● DIRECTIONS:
State, as one number, how many lines in these records hold "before".

╭─ DATA

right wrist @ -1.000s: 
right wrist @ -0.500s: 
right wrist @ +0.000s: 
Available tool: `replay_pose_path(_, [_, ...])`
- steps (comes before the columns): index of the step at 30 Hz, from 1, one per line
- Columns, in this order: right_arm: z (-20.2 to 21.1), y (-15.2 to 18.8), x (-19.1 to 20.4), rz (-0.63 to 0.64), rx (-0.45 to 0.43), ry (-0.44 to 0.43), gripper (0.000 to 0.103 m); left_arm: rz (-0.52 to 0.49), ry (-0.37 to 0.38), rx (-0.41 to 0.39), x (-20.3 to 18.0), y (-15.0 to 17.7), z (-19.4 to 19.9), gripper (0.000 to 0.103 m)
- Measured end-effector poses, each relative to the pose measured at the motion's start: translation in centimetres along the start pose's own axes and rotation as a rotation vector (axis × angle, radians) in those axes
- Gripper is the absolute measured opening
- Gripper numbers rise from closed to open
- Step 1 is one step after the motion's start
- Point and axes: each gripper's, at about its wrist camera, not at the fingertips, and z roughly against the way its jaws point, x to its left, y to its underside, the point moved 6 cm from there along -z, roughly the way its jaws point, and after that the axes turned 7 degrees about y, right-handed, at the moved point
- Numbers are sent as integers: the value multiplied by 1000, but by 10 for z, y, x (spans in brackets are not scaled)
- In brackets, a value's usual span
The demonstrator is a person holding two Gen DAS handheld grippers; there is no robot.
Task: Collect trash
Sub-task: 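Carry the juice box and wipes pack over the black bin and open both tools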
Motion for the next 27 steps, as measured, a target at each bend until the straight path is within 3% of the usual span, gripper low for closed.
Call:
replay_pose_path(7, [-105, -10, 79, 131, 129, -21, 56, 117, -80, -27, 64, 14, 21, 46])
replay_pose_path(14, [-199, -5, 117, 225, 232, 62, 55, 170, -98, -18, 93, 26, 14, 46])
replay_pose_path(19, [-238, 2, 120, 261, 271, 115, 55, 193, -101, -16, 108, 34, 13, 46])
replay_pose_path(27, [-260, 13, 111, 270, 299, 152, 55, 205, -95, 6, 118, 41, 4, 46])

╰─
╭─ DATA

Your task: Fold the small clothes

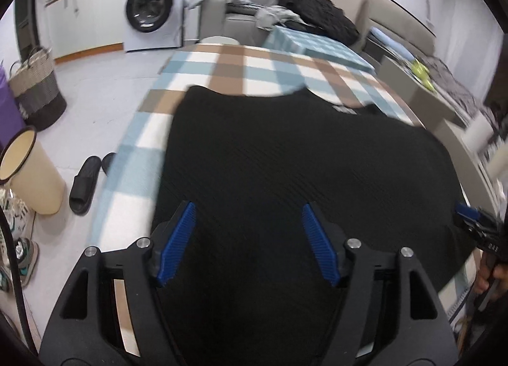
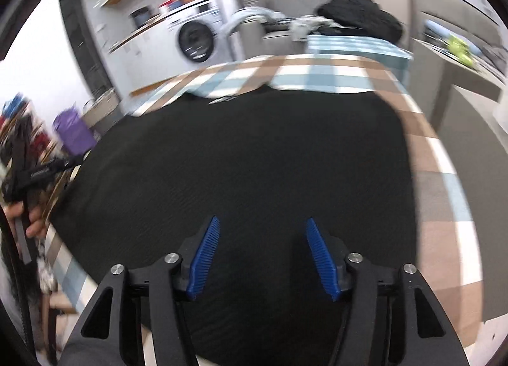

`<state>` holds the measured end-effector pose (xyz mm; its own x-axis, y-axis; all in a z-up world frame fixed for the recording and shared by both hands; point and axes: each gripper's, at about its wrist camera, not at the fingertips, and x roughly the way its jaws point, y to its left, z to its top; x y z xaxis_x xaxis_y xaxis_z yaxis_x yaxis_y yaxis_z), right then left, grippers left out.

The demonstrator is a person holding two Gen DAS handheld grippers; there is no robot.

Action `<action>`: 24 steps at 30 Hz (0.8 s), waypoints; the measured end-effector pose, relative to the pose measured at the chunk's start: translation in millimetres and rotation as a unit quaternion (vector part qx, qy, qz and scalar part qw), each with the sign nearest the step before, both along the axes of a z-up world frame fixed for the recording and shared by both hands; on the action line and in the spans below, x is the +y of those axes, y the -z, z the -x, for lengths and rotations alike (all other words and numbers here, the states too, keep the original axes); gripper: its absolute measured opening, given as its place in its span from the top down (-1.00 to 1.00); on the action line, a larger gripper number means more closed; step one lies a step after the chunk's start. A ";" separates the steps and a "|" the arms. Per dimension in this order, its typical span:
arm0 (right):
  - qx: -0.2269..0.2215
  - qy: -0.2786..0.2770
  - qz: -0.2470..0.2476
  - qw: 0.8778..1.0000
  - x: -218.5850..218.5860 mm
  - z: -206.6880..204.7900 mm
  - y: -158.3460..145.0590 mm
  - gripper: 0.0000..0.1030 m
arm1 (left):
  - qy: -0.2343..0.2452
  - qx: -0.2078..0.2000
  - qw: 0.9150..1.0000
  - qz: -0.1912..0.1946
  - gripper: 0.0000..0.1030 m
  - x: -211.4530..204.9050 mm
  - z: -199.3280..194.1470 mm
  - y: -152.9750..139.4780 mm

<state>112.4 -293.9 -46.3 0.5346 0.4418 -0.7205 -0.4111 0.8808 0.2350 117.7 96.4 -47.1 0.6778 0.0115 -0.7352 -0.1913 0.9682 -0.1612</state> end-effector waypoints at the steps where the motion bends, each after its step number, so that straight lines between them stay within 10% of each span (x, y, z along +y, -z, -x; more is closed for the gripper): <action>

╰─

● OUTPUT OF THE EXERCISE:
2